== EXERCISE DETAILS ==
Below are entries; print them exactly from the first line through the one containing "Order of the".

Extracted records

-- Opening Marker --

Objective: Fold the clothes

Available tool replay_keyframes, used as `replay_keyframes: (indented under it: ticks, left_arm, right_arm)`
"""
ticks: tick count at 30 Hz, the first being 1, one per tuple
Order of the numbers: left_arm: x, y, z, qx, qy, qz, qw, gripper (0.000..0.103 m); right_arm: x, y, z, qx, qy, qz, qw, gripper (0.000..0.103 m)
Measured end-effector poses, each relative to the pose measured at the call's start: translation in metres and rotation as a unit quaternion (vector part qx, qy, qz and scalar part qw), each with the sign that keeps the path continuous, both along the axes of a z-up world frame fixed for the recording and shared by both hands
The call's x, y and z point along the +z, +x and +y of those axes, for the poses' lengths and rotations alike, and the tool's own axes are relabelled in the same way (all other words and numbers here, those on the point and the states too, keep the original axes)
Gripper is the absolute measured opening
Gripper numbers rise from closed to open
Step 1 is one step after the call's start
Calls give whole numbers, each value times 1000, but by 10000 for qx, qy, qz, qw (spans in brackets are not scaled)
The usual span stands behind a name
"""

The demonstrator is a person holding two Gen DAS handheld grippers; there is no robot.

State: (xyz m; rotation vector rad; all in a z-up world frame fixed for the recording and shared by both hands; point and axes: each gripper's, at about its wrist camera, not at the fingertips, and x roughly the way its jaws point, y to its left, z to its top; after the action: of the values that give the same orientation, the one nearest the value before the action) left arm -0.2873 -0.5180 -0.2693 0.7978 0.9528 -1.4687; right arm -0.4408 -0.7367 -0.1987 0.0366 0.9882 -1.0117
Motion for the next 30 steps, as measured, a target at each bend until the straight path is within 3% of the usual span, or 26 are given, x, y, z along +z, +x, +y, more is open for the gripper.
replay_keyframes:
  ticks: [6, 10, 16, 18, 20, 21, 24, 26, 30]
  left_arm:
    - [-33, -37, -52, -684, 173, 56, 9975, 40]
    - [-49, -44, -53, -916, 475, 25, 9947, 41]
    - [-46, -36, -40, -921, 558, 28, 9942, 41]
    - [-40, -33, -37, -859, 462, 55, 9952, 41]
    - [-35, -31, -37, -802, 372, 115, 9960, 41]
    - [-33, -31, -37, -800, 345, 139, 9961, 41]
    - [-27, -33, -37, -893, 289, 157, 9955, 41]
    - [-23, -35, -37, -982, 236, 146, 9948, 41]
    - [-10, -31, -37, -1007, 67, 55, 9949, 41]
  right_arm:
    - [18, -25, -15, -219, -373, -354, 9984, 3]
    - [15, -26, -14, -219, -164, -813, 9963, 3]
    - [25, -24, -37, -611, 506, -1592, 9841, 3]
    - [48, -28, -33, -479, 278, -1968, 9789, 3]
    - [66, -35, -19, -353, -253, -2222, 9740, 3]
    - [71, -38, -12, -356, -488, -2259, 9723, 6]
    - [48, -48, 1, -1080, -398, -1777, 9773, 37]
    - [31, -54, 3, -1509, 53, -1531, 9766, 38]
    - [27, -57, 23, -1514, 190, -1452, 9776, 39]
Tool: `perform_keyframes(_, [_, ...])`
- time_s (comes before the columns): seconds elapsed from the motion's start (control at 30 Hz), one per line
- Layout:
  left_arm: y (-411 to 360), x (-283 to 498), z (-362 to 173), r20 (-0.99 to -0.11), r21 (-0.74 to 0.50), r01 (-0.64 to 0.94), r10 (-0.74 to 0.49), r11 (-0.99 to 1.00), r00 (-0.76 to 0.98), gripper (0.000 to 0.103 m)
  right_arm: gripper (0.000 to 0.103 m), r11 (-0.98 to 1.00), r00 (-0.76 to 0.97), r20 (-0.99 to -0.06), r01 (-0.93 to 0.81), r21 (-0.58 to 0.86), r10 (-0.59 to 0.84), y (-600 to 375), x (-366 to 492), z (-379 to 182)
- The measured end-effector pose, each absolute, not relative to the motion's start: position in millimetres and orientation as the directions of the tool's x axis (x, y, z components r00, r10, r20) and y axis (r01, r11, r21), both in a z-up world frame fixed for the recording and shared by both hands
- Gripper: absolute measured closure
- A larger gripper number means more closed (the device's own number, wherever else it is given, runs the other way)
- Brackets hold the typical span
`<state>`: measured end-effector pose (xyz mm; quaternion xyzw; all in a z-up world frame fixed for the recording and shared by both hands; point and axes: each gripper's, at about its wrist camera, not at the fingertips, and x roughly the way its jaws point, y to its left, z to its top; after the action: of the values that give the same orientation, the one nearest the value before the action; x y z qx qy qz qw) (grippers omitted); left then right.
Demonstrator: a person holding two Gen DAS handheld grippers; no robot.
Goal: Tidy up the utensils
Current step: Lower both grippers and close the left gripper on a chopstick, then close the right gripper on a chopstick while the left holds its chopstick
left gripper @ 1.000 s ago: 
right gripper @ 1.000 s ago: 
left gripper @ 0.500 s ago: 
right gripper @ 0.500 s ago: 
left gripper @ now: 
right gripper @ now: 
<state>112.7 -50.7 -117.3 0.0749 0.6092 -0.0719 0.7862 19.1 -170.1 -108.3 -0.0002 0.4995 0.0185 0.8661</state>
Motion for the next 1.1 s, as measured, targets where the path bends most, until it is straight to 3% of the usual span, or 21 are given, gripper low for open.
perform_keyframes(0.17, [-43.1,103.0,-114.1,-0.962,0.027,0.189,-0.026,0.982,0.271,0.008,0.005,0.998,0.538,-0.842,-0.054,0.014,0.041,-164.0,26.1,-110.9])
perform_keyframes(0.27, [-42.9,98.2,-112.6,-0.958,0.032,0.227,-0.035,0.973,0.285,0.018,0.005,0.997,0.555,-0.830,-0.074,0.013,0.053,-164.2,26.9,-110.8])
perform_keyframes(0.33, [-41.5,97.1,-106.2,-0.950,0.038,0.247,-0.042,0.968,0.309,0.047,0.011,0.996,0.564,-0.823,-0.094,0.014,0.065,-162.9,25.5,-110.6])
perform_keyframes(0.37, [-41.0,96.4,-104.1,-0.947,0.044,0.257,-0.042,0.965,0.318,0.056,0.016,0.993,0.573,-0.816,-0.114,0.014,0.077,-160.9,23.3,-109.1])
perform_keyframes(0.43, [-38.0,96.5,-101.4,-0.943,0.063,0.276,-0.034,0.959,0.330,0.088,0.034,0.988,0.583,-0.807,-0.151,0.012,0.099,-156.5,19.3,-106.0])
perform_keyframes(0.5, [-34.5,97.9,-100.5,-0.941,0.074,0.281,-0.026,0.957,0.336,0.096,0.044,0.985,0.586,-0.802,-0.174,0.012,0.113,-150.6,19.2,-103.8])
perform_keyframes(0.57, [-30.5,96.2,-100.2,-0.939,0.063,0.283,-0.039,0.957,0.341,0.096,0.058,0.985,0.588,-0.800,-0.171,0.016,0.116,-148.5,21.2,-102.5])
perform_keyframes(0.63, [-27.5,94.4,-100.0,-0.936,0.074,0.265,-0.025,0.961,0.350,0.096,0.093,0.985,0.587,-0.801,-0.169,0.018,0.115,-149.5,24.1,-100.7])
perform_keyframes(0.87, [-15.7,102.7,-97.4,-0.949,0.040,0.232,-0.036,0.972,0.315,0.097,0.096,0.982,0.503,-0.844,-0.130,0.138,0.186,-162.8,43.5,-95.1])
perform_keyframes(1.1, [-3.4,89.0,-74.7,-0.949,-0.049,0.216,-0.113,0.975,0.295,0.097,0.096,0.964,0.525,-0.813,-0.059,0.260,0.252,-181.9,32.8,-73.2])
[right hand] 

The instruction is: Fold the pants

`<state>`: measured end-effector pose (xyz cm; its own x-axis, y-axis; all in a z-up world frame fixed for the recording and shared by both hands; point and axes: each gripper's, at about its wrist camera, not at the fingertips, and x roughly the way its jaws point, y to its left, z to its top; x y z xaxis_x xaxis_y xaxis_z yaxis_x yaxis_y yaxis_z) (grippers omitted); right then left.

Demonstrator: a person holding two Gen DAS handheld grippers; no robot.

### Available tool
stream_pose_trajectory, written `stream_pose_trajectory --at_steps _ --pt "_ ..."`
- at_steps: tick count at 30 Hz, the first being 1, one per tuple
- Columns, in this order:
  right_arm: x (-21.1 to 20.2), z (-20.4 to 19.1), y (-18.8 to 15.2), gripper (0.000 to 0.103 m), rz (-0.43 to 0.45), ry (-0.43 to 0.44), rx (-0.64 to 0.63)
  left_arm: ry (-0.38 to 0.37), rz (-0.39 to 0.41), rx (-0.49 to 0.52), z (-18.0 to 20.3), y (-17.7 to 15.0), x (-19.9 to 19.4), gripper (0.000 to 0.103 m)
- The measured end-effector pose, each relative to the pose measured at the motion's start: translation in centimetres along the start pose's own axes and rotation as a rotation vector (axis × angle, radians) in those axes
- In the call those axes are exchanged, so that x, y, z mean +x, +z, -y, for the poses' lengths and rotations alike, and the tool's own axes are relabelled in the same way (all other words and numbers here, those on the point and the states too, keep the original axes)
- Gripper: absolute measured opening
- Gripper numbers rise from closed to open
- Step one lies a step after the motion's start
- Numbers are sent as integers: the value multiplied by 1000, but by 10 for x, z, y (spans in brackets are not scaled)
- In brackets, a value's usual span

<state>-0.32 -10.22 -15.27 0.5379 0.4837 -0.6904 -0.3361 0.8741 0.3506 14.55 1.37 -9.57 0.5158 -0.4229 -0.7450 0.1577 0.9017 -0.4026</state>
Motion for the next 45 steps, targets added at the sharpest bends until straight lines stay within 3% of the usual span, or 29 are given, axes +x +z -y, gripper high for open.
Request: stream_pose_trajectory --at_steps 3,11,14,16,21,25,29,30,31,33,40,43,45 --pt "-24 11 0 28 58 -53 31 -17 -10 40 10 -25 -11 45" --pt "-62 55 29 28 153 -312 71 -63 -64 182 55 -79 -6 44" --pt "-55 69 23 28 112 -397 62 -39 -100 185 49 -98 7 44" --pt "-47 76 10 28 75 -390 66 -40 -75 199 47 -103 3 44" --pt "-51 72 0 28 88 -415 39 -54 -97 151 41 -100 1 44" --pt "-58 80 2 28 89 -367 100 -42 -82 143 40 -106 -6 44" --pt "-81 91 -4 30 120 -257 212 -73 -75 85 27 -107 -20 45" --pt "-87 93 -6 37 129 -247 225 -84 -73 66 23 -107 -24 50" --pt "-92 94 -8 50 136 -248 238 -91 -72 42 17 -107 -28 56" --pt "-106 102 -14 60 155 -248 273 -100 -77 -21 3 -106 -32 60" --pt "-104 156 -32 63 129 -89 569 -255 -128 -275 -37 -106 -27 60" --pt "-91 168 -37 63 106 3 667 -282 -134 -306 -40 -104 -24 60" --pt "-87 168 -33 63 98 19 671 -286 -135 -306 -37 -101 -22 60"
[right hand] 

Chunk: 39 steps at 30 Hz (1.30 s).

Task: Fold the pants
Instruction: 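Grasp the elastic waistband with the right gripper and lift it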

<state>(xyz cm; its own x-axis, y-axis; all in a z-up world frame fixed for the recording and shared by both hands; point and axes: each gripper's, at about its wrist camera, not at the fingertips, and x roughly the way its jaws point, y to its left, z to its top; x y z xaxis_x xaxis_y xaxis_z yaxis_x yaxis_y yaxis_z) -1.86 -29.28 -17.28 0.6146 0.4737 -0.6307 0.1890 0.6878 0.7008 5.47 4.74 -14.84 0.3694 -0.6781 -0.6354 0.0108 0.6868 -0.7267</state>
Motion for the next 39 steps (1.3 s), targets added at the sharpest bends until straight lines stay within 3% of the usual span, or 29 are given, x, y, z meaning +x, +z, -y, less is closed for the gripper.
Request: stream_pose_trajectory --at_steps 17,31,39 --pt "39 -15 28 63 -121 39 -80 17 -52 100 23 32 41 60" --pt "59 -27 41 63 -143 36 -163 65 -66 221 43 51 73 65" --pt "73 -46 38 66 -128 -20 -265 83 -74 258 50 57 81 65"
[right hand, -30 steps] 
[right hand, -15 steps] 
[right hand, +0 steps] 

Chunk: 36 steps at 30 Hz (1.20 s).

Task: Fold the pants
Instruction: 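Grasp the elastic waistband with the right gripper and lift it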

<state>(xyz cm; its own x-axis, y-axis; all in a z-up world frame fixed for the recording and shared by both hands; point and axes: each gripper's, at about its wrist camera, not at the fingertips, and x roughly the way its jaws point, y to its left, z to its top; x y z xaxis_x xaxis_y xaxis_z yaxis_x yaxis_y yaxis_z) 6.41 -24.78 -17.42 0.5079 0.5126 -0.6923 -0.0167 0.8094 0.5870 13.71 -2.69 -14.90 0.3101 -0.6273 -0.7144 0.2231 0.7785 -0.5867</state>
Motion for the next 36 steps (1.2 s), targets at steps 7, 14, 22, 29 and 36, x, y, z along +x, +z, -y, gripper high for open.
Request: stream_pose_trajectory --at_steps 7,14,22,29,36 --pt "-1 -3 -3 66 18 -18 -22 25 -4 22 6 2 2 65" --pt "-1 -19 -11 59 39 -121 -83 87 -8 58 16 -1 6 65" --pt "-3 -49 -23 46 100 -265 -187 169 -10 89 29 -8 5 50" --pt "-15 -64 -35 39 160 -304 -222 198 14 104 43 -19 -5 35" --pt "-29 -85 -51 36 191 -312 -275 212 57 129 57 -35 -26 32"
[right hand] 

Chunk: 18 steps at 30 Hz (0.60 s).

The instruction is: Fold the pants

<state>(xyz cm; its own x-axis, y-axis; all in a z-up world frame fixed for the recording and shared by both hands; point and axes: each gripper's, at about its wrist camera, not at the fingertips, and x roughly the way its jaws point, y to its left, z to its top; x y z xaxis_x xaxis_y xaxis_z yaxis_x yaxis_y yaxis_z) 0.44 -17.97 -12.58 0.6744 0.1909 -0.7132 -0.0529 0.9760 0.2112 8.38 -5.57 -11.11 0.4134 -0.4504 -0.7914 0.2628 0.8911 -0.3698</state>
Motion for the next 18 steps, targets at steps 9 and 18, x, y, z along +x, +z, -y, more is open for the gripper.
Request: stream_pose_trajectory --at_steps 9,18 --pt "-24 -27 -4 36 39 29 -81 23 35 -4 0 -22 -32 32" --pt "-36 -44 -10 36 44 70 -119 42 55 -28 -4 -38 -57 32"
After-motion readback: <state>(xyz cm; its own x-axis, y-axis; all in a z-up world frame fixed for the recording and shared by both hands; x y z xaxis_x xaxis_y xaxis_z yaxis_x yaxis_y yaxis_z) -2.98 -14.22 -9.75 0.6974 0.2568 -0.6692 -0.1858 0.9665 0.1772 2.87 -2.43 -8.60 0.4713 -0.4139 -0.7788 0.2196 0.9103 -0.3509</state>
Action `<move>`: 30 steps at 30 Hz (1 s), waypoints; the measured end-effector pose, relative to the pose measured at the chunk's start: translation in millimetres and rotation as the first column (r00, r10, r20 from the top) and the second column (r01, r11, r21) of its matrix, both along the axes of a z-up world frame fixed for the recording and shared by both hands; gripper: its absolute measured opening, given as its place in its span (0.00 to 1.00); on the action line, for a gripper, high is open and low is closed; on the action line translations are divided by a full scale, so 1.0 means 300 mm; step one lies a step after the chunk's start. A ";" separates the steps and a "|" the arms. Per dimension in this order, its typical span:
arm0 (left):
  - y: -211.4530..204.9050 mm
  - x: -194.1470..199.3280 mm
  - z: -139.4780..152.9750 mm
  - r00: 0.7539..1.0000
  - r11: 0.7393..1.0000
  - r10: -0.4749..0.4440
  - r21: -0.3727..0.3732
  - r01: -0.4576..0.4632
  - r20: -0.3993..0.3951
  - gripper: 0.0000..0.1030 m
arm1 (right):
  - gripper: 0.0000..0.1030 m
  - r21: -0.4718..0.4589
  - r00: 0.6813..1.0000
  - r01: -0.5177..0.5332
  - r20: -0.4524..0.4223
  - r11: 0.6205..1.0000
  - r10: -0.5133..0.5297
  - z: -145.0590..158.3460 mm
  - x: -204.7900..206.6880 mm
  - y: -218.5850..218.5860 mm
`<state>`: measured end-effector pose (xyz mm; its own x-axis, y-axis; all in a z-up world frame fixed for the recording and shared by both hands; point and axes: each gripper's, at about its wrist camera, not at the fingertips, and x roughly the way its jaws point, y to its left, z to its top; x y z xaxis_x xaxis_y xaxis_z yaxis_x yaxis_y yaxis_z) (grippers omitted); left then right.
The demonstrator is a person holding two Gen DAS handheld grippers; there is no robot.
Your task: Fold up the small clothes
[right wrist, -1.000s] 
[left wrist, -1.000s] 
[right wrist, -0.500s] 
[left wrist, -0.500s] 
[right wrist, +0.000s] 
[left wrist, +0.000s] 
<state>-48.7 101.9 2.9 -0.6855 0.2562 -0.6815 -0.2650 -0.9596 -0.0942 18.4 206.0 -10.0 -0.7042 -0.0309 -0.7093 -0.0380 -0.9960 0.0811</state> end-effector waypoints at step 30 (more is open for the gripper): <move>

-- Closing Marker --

== RESPONSE TO THE TASK ==
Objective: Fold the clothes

Available tool replay_keyframes, used as `replay_keyframes: (indented under it: ticks, left_arm, right_arm)`
"""
ticks: tick count at 30 Hz, the first being 1, one per tuple
Order of the numbers: left_arm: x, y, z, qx, qy, qz, qw, gripper (0.000..0.103 m); right_arm: x, y, z, qx, qy, qz, qw, gripper (0.000..0.103 m)

The answer is now complete.